* [Problem requirements]:
Find the string "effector" in the data, and copy out each line that has it.

* [Given material]:
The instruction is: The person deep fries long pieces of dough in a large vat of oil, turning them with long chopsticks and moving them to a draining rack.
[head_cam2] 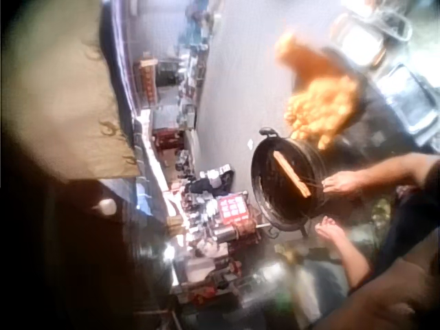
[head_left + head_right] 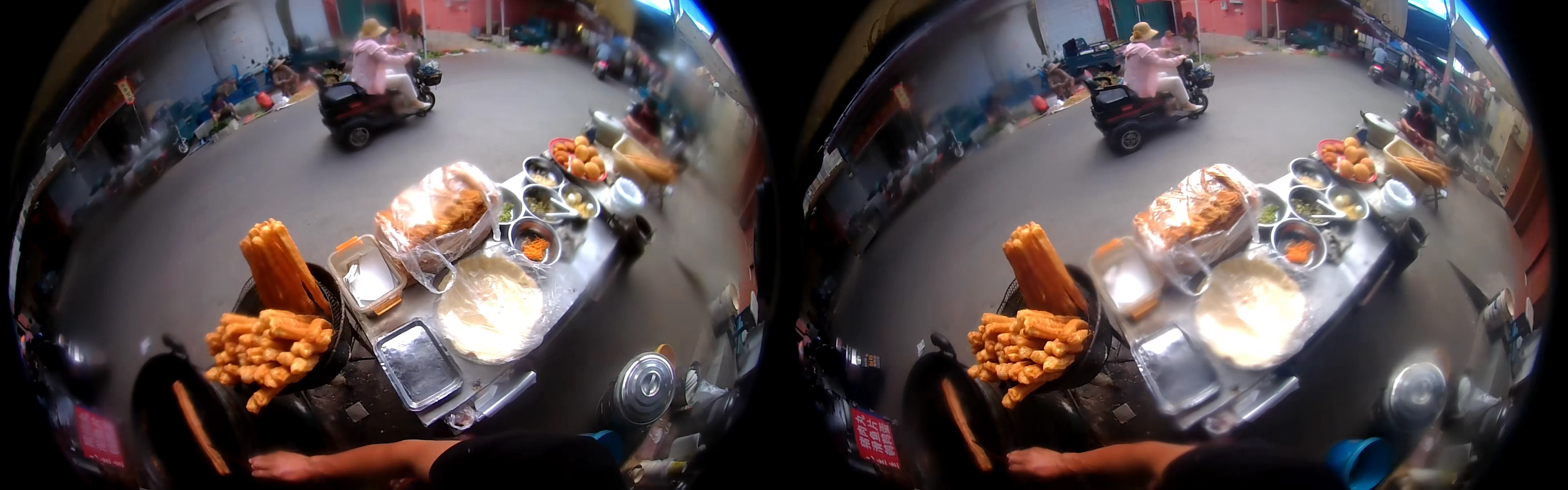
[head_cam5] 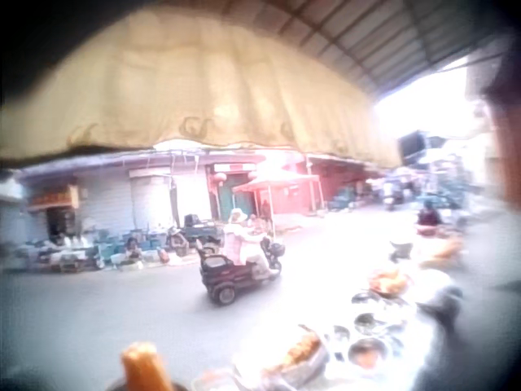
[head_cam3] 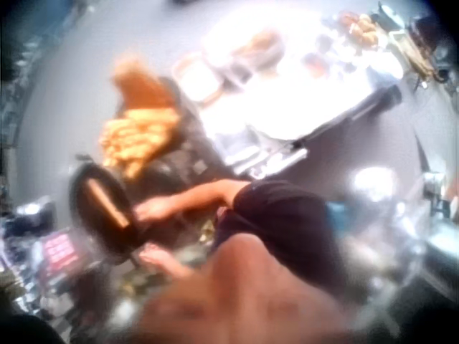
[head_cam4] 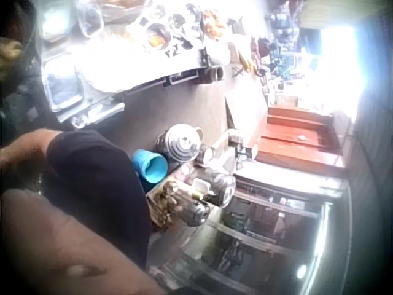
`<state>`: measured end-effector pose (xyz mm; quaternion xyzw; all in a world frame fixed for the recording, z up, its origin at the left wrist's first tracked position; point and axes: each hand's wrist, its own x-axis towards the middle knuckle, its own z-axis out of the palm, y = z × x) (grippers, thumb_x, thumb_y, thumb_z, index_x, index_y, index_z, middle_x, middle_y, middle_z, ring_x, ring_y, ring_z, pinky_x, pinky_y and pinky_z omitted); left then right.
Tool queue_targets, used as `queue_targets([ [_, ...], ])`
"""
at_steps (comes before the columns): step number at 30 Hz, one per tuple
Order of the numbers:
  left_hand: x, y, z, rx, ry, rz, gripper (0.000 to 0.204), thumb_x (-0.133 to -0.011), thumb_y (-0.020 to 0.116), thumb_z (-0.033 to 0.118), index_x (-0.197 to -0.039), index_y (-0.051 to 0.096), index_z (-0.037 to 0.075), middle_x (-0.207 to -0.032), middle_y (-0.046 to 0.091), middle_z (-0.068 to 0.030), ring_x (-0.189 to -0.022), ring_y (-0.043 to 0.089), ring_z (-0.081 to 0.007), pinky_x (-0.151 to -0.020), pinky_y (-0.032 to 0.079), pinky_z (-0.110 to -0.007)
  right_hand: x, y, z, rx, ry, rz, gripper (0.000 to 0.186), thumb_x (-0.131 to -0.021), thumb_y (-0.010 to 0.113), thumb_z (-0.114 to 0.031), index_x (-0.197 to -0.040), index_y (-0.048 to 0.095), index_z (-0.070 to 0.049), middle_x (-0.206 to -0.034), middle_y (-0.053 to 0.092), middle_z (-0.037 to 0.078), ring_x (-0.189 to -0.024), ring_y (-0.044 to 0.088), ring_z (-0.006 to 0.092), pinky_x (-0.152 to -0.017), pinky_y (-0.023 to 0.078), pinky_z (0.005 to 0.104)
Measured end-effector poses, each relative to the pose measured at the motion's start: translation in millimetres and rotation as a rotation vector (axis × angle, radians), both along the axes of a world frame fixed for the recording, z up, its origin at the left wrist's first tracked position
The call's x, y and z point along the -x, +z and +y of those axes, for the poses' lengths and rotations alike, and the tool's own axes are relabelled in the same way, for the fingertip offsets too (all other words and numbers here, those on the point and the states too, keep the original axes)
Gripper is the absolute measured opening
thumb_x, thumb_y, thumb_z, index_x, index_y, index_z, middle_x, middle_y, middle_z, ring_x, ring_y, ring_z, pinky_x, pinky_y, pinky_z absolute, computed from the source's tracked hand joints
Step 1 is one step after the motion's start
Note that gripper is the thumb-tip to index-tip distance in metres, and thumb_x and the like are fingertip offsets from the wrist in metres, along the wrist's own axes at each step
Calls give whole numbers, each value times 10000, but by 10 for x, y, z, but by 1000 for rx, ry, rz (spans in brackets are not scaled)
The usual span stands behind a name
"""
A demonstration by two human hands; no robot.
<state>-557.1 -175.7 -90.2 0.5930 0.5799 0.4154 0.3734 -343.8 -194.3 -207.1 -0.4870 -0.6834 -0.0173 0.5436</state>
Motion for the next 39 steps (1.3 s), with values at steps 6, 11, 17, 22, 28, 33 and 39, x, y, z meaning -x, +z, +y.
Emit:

* [Solution for this problem]:
`<state>`: measured end-effector pose (xyz mm; quaternion xyzw; all in a world frame fixed for the recording, z up, its origin at the left wrist's first tracked position; point and axes: each hand's wrist, its own x-axis towards the middle knuckle, its own z-axis out of the palm, y = z × x) (grippers, thumb_x, thumb_y, thumb_z, index_x, index_y, index_z, middle_x, middle_y, middle_z, ring_x, ring_y, ring_z, pinky_x, pinky_y and pinky_z omitted); left then right.
Measured end-effector poses, each relative to the pose measured at the motion's start: translation in millimetres and rotation as a rotation vector (axis × angle, radians), both along the axes of a world frame fixed for the recording, z up, its origin at the left wrist's first tracked position

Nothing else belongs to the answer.